EXERCISE AIM:
Pull every line that includes the word "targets" from the data.

THE DATA:
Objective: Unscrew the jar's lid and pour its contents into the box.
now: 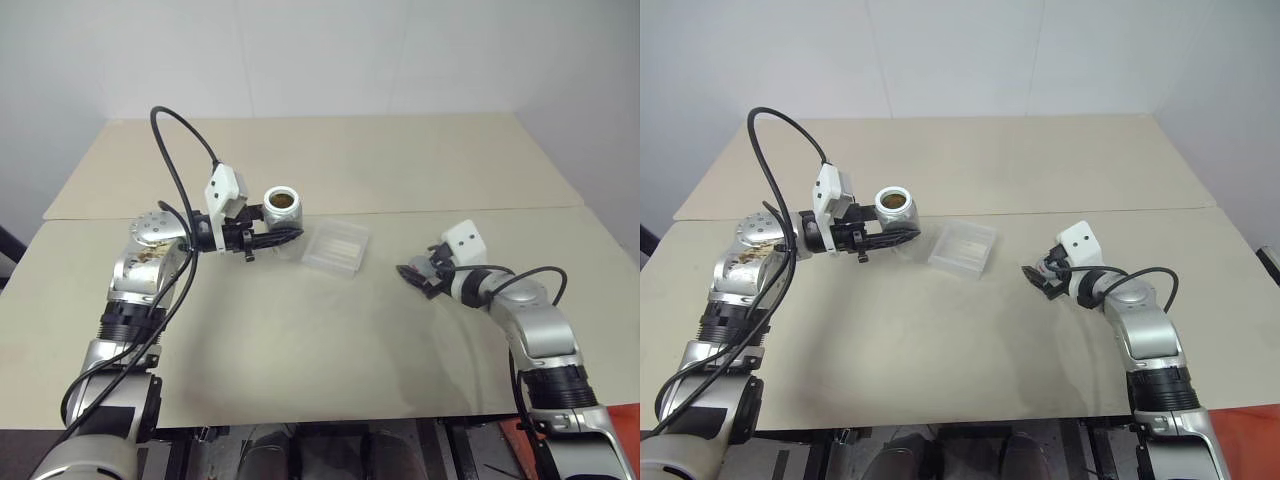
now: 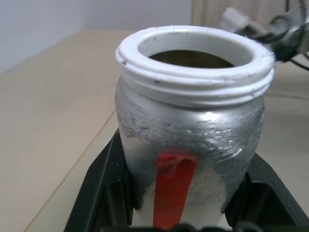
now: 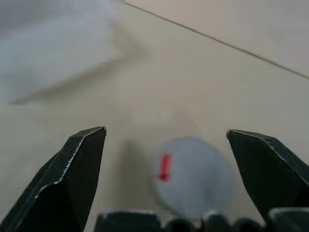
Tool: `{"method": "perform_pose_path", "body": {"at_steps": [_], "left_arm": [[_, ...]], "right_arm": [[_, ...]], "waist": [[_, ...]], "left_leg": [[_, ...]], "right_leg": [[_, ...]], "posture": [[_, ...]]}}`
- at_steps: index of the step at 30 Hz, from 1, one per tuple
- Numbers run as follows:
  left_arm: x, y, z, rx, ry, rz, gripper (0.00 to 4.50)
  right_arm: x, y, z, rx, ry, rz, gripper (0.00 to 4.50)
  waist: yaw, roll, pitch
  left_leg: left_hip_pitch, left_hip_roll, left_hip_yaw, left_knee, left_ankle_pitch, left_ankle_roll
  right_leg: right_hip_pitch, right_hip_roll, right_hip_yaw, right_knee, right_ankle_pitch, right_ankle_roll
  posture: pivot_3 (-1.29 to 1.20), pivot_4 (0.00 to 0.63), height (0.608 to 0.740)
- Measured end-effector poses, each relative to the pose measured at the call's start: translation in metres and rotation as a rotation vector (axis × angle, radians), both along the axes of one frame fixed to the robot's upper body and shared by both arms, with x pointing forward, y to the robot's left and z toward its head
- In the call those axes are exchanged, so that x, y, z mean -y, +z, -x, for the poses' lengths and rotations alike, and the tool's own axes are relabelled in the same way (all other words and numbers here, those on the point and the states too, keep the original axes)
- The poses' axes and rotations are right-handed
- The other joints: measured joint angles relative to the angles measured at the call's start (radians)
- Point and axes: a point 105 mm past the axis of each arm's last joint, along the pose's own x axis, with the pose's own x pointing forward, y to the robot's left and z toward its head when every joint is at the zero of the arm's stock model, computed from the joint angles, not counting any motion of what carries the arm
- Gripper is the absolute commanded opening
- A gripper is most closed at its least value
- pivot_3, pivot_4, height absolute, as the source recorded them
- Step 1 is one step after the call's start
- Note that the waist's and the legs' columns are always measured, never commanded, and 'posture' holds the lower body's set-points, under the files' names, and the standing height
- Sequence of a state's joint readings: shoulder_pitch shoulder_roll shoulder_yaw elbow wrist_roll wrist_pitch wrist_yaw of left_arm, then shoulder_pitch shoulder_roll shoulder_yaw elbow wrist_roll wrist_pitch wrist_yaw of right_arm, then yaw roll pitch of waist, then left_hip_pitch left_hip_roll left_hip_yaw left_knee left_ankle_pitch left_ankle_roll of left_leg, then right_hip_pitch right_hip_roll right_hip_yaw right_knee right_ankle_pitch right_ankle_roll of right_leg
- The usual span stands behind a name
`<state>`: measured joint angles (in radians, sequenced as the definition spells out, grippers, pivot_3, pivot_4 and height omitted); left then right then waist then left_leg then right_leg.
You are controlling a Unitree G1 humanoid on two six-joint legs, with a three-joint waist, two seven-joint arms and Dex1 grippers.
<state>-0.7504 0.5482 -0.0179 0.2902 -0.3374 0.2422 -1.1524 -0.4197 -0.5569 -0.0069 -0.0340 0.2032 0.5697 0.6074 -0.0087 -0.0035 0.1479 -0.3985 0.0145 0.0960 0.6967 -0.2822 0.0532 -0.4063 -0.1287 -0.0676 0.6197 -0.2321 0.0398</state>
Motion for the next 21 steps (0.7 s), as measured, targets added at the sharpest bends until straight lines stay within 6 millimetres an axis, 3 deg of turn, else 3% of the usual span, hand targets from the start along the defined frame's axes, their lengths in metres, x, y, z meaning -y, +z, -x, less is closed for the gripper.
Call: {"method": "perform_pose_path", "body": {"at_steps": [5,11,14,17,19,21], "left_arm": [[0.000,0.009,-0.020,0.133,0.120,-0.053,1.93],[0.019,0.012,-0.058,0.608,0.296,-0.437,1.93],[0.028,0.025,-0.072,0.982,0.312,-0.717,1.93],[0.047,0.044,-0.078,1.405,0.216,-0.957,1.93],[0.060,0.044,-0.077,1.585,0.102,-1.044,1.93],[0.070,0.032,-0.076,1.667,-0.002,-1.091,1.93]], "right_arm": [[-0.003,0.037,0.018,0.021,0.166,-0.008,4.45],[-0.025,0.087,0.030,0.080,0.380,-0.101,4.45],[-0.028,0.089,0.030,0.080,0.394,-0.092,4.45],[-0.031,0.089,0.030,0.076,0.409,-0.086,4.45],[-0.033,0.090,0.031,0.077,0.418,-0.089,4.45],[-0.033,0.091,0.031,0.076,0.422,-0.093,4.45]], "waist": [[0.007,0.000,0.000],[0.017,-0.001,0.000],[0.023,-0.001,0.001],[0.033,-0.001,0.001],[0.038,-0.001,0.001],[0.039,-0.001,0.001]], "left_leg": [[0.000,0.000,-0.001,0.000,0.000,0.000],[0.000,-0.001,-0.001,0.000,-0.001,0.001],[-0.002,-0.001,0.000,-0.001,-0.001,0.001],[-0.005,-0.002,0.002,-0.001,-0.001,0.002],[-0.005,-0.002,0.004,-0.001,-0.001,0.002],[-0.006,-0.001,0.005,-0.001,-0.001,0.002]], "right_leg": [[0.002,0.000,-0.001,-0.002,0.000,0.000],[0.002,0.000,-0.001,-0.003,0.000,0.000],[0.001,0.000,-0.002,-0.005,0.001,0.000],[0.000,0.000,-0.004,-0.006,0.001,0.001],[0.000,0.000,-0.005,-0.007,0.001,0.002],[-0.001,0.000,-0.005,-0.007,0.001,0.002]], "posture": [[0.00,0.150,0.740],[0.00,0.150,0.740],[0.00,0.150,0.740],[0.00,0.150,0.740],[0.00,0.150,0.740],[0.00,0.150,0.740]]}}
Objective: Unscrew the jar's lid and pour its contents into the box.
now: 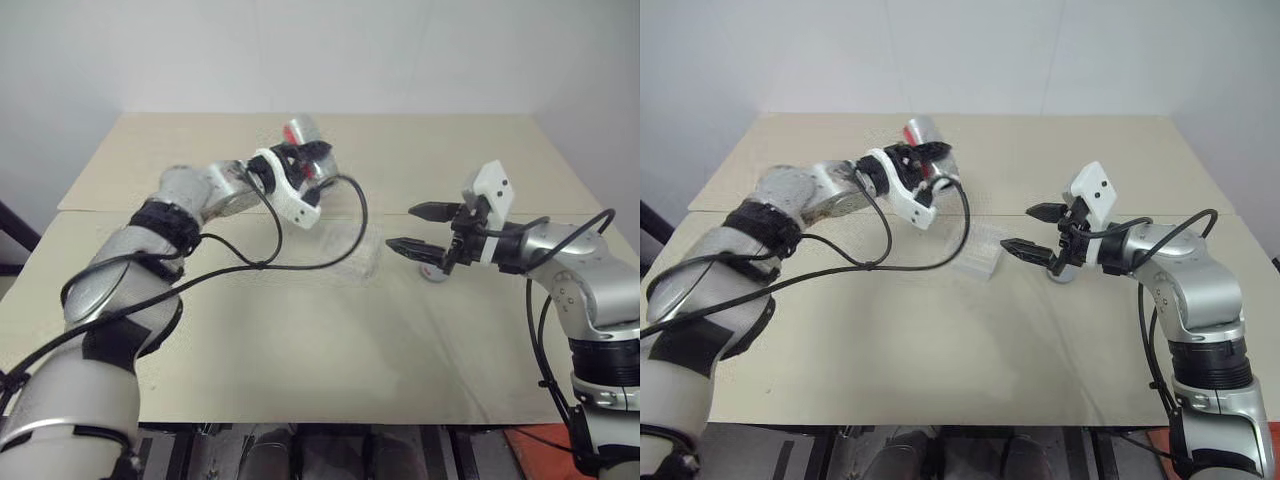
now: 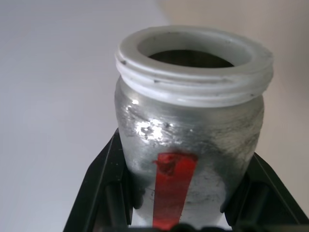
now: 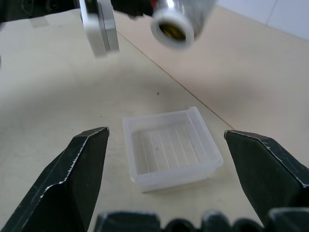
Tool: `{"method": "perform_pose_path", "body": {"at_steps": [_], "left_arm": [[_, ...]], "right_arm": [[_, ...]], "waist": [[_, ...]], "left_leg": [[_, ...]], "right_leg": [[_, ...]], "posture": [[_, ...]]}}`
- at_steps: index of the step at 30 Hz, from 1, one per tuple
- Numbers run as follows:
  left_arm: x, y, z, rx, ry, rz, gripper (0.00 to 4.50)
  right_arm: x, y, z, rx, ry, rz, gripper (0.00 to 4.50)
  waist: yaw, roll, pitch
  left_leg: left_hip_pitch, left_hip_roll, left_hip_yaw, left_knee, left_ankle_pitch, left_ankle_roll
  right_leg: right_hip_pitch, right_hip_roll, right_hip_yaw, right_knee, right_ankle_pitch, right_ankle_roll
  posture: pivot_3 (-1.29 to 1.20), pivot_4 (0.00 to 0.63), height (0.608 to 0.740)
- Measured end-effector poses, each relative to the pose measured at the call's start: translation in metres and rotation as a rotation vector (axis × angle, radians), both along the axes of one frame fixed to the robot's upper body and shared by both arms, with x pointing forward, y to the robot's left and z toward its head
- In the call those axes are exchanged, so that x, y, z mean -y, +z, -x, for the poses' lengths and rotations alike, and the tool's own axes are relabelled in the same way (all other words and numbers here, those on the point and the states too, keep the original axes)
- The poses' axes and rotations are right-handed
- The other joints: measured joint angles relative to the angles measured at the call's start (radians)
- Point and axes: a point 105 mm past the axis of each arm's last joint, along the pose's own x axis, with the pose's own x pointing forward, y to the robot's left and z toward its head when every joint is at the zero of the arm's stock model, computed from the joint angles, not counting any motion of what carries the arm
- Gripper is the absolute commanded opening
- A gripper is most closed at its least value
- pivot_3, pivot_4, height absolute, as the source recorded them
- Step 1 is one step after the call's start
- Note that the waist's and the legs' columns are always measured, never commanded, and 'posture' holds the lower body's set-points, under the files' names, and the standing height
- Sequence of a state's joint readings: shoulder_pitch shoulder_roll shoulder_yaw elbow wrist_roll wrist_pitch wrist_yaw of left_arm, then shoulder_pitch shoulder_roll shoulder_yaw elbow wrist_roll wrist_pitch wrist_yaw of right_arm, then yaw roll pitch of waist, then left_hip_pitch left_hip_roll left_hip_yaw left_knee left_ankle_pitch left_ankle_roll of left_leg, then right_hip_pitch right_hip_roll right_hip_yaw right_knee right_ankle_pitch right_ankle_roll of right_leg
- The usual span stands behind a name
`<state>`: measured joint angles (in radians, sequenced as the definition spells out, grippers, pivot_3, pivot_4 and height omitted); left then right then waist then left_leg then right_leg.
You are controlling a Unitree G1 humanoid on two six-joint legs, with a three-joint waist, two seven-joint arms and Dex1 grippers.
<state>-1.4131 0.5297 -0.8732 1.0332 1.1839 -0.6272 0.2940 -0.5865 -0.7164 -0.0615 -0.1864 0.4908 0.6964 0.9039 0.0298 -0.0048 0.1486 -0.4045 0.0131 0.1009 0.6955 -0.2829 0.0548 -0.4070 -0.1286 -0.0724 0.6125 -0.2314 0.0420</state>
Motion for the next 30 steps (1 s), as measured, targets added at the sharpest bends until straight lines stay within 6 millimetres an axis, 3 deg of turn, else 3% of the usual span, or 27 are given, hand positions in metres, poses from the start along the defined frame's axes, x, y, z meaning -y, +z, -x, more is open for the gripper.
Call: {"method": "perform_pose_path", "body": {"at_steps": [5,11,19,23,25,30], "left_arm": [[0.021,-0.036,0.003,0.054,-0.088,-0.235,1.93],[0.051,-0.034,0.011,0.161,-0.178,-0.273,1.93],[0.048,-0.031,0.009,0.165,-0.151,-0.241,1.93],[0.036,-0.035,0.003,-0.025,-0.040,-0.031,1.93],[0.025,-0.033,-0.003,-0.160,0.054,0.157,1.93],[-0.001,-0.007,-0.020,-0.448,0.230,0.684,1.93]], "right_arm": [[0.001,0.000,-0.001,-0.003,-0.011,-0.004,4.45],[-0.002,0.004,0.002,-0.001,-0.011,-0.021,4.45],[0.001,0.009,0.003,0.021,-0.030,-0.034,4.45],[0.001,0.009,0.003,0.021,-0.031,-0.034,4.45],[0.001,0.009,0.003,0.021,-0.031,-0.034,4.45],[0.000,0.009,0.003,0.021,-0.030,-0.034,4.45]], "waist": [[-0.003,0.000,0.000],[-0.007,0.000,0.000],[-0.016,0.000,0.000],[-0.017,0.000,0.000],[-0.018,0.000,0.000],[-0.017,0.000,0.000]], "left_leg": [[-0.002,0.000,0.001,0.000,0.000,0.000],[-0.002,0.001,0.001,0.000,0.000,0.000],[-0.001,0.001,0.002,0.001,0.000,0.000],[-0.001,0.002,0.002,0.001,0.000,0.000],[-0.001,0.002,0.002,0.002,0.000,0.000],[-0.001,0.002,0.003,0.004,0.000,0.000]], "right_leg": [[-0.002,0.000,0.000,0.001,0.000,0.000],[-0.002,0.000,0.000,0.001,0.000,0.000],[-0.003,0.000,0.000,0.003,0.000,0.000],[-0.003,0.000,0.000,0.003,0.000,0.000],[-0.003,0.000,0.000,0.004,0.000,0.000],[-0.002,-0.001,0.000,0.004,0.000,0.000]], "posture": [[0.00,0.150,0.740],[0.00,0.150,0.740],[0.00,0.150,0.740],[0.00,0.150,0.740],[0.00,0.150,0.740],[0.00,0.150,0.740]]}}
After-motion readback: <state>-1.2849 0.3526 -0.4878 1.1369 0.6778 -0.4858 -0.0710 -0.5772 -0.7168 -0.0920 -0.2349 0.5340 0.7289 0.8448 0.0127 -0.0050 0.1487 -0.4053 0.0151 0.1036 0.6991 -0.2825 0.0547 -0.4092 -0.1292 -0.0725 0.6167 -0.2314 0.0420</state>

ANSWER BOX:
Motion for the next 21 steps (0.7 s), as measured, targets added at the sharpest bends until straight lines stay within 6 millimetres an axis, 3 deg of turn, else 3% of the usual span, hand targets from the start along the defined frame's axes, their lengths in metres, x, y, z meaning -y, +z, -x, less is closed for the gripper.
Motion for the next 30 steps (1 s), as measured, targets added at the sharpest bends until straight lines stay within 6 millimetres an axis, 3 deg of turn, else 3% of the usual span, or 27 are given, hand positions in metres, poses from the start along the defined frame's axes, x, y, z meaning -y, +z, -x, more is open for the gripper.

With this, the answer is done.